Stored data |
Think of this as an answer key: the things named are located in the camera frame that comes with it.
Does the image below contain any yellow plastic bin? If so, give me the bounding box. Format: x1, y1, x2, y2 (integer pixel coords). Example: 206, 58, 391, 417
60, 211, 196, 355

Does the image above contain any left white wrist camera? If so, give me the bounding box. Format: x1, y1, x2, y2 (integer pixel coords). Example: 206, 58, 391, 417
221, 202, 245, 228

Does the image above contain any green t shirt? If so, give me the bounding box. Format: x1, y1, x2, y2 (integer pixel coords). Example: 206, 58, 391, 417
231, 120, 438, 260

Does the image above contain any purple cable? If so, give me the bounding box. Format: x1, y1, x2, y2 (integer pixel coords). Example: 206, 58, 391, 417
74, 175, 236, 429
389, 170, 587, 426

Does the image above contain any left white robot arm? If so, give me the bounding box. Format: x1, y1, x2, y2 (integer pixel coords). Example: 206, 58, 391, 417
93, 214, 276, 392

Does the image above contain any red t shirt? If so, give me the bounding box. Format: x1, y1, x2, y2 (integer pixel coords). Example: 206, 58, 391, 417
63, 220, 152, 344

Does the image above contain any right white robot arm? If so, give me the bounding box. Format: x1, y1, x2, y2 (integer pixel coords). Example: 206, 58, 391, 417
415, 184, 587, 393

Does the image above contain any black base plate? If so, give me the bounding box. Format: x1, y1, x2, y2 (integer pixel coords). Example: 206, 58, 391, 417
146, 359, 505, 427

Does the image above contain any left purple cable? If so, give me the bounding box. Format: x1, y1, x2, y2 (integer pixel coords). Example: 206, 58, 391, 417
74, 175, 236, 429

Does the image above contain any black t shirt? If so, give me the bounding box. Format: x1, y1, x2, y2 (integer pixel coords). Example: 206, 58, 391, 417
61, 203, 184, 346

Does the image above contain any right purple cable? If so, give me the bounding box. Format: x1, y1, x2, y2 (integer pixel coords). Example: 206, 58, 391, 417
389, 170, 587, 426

Your task |
Retype every record above exactly as it stands.

Response |
Think of this as an answer key: the things named are located in the camera frame that comes with it.
Does the image below contain any yellow plastic bin? If so, give me the bounding box. Format: x1, y1, x2, y2 (integer pixel coords). Example: 206, 58, 391, 417
60, 211, 196, 355

Does the image above contain any left white wrist camera? If so, give me the bounding box. Format: x1, y1, x2, y2 (integer pixel coords). Example: 206, 58, 391, 417
221, 202, 245, 228

Does the image above contain any green t shirt? If so, give me the bounding box. Format: x1, y1, x2, y2 (integer pixel coords). Example: 206, 58, 391, 417
231, 120, 438, 260

Does the image above contain any purple cable? If so, give me the bounding box. Format: x1, y1, x2, y2 (integer pixel coords). Example: 206, 58, 391, 417
74, 175, 236, 429
389, 170, 587, 426

Does the image above contain any left white robot arm? If so, give me the bounding box. Format: x1, y1, x2, y2 (integer pixel coords). Example: 206, 58, 391, 417
93, 214, 276, 392

Does the image above contain any red t shirt? If so, give me the bounding box. Format: x1, y1, x2, y2 (integer pixel coords). Example: 206, 58, 391, 417
63, 220, 152, 344

Does the image above contain any right white robot arm? If so, give me the bounding box. Format: x1, y1, x2, y2 (integer pixel coords). Example: 206, 58, 391, 417
415, 184, 587, 393

Does the image above contain any black base plate? If so, give me the bounding box. Format: x1, y1, x2, y2 (integer pixel coords). Example: 206, 58, 391, 417
146, 359, 505, 427

Does the image above contain any left purple cable? If so, give me the bounding box. Format: x1, y1, x2, y2 (integer pixel coords). Example: 206, 58, 391, 417
74, 175, 236, 429

Does the image above contain any black t shirt? If so, give me the bounding box. Format: x1, y1, x2, y2 (integer pixel coords). Example: 206, 58, 391, 417
61, 203, 184, 346

Does the image above contain any right purple cable? If so, give me the bounding box. Format: x1, y1, x2, y2 (integer pixel coords). Example: 206, 58, 391, 417
389, 170, 587, 426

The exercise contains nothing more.